In Western Europe, where I live now, you need to look hard to find women on engineering campuses, and when you do, they're usually from abroad.
Irrelevant
Prior to the advent of readily available digital electronics to do the job arithmetic and number crunching was considered secretarial work and the field was dominated by women. This was the talent pool from which many early computer programmers were hired since they already knew the math and the business logic. They learned programming and worked in punch-cards instead of spreadsheets
As computer programming transitioned into a more engineering type profession it drew on more engineering type talent pools and hiring pipelines which were (and still are) more male.
So the question should really be why did computing become more of an engineering type profession.
While there was a decline during the initial decades of computing, that trend reversed. The fraction of women in computing peaked in the early 80s just before the PC era took off. This is fairly well known stuff you can google for sources on easily (example: https://www.computerscience.org/resources/women-in-computer-...).
There's no simple single factor explanation of this, but it is very clear something changed significantly during the PC era. The socialization of boys and girls surrounding home computers does appear to be one of the big factors, and it likely echoed forward by creating hostile educational environments as this cohort aged. This isn't enough to explain the current situation completely however.
You write a wall of text and someone complains that you missed their favorite detail.
You make it concise and someone complains that there's not enough detail.
You use strong words and someone complains that you're virtue signaling.
You take a mild tone and someone complains that you're being dismissive.
This is a slow moving 40yr transition that is intertwined with every sector of the economy at the macro and micro level. If your goal is to find a way that my few sentence comment is not perfectly accurate in describing it I'm sure you can accomplish that.
Think about what generations would be in the workforce in 1980.
> Still, even with the introduction of men, programming was often conflated with low-level clerical work commonly performed by women like typing or filing, writes Nathan Ensmenger, a professor of informatics and computing at Indiana University.
[...]
> Jane Margolis, a senior researcher at the University of California-Los Angeles and author of Unlocking the Clubhouse, cites the introduction of the home computer as a “boys toy” in the 1980s as a factor that pushed more men than women into computer science. Radio Shack ran ads showing that personal computers were great for nerdy (white) boys and sporty boys because they could use it to do homework and play video games. Another 1985 Apple ad showed how much a computer could help a boy named Brian Scott, while also demonstrating what fun he could have teasing a girl who was trying to use a computer.

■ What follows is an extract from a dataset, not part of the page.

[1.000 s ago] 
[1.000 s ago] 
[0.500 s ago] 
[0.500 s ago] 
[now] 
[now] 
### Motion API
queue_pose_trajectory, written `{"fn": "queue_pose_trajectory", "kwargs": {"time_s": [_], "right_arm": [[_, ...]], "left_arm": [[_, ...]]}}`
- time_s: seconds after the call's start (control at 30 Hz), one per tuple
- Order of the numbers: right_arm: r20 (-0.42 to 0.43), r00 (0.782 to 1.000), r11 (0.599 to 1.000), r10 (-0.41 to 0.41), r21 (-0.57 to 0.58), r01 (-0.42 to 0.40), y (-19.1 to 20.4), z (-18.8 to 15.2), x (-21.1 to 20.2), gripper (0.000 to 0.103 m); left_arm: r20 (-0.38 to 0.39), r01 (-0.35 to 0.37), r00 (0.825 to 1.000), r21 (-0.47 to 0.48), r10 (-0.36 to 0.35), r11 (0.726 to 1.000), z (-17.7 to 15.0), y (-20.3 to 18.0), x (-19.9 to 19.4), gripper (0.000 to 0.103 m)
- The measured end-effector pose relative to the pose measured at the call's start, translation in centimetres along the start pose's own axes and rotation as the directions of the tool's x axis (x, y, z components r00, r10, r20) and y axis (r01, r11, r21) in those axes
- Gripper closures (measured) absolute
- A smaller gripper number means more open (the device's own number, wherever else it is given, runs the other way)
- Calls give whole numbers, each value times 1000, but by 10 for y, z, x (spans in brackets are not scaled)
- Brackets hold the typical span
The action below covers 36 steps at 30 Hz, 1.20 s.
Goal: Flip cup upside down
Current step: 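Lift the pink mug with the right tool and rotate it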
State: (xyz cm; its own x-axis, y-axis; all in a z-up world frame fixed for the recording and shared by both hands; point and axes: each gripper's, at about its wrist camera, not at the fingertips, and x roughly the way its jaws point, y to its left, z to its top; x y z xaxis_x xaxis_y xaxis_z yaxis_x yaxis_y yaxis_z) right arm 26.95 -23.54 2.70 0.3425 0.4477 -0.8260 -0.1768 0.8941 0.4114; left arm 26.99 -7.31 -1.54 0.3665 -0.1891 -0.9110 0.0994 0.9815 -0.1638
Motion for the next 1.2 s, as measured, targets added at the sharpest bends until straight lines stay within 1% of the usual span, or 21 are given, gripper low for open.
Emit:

I do think that we under-appreciate the effect that stereotypes have on forming peoples' career choices. Teens are particularly susceptible to these things, and that's unfortunate because that's the age where they are expected to start choosing their career path.
Those would be stereotypes now, but were they stereotypes in 1967?
From an early age back then most children were taught and trained both at home and school based on the idea that most boys would go into the workforce and stay there, and that most girls would become stay at home housewives raising the kids perhaps after spending time in the workforce before starting a family.
You'd expect a young woman back then to be patient and good at handling detail because she had been told her whole life that she was going to end up doing something that requires that, and a large part of her schooling had been aimed at developing those skills.